Richard had just completed a week-long workshop to train journalism trainers at the Poynter Institute in St. Petersburg.
Both of us went on to bigger and better things after St. Pete. So neither of us harbor any resentment or angst about that awful day 34 years ago when he was called into the managing editor's office while I was summoned to the executive editor's office.
Without any warning, each of us was told it was over for us. We had been running the newsfeatures department at the St. Pete Times, doing some pretty amazing journalism for the time, particularly in writing about consumer affairs. The paper's coverage had recently been lauded by Time Magazine, being held up as an example of community journalism that looked out for the reader's interests.
But our reporting was so aggressive that we had exposed some local advertisers for their shady bait and switch selling techniques. As a result, the newspaper could point to lost revenue as a result of the stories.
Neither Richard nor I had received any warning that we were perhaps too aggressive. So each of us was rocked when we were told it was time for us to empty our desks and leave that very afternoon.
I returned to my desk, shaken, and saw Richard coming out of the managing editor's office. I assumed that he had been called in to be promoted to be the newsfeatures editor, as my replacement. I congratulated him on his promotion. He looked as me as if I were insane. "I was just fired as well," he said.
We had a party that night, with all the staff. And then we set about redesigning our lives.
Richard told me he had had dinner last Sunday with the then-managing editor of the newspaper, Robert Haiman.

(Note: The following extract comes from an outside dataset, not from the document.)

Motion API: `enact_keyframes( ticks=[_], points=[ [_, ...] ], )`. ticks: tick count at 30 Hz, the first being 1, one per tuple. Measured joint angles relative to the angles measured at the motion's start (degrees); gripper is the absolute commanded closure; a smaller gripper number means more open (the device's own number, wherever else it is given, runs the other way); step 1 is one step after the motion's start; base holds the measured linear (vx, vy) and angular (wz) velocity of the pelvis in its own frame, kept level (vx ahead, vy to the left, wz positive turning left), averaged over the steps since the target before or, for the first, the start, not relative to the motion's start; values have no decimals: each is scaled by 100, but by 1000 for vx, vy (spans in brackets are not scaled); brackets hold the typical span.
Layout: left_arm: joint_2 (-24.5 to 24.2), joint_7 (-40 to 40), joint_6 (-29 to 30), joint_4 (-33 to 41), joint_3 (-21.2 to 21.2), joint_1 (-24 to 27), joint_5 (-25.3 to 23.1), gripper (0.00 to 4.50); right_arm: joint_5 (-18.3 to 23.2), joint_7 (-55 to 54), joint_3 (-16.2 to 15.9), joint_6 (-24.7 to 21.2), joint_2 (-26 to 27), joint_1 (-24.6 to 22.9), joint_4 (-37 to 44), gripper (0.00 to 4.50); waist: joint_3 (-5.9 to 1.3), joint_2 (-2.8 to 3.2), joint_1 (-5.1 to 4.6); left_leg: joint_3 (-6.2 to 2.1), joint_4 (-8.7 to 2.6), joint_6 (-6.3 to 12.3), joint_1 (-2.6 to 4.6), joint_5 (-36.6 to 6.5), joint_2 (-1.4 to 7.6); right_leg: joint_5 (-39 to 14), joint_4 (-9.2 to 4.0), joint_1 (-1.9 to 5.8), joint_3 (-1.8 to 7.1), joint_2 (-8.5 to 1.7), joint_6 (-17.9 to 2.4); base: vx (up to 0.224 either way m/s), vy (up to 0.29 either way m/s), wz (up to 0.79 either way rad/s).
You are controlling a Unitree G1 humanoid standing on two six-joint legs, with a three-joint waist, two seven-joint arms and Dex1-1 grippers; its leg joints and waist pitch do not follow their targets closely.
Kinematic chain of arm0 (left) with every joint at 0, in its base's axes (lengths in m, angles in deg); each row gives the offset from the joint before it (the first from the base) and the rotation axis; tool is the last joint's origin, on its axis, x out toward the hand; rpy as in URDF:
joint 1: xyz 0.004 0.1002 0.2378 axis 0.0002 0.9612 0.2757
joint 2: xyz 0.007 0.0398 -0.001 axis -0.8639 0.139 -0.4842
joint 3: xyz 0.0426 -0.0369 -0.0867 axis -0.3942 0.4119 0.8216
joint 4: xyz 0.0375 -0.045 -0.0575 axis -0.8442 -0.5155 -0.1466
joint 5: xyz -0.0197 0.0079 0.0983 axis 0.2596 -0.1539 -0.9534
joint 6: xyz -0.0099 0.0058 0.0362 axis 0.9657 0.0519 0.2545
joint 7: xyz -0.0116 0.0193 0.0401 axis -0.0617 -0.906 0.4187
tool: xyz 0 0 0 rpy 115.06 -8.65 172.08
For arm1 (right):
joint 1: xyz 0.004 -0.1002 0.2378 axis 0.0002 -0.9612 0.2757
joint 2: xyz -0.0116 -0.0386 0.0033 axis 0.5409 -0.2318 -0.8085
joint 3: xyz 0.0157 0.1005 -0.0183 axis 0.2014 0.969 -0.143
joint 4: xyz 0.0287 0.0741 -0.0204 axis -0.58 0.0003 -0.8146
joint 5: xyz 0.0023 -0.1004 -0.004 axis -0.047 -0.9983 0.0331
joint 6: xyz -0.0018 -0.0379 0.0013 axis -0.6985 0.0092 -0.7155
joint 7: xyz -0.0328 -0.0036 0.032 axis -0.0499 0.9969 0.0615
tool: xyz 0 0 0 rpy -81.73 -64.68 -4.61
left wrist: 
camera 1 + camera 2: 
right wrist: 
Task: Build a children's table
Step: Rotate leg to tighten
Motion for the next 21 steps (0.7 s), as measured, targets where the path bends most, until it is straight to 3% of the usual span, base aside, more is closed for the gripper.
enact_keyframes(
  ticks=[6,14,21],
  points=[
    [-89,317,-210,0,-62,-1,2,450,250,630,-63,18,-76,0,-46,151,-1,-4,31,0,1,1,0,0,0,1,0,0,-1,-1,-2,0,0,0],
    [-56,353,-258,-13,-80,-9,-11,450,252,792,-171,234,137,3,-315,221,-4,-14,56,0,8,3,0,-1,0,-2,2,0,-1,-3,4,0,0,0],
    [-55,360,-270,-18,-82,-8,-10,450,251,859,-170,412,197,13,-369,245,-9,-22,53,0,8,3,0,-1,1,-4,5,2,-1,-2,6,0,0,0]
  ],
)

He actually had the good grace to apologize to Richard for the firing. He said it was one the great mistakes of his professional life. I'm still awaiting the apology to me.
As Richard said, though, it was the best thing that happened to him for it eventually took him to USA Today before it was even born. He was in at the founding of the paper and has left a substantial mark on American journalism.

1 comment:

Unknown said...

What a great story, Bob. This encapsulates why I'm proud to call you my first editor. Thanks, Boss.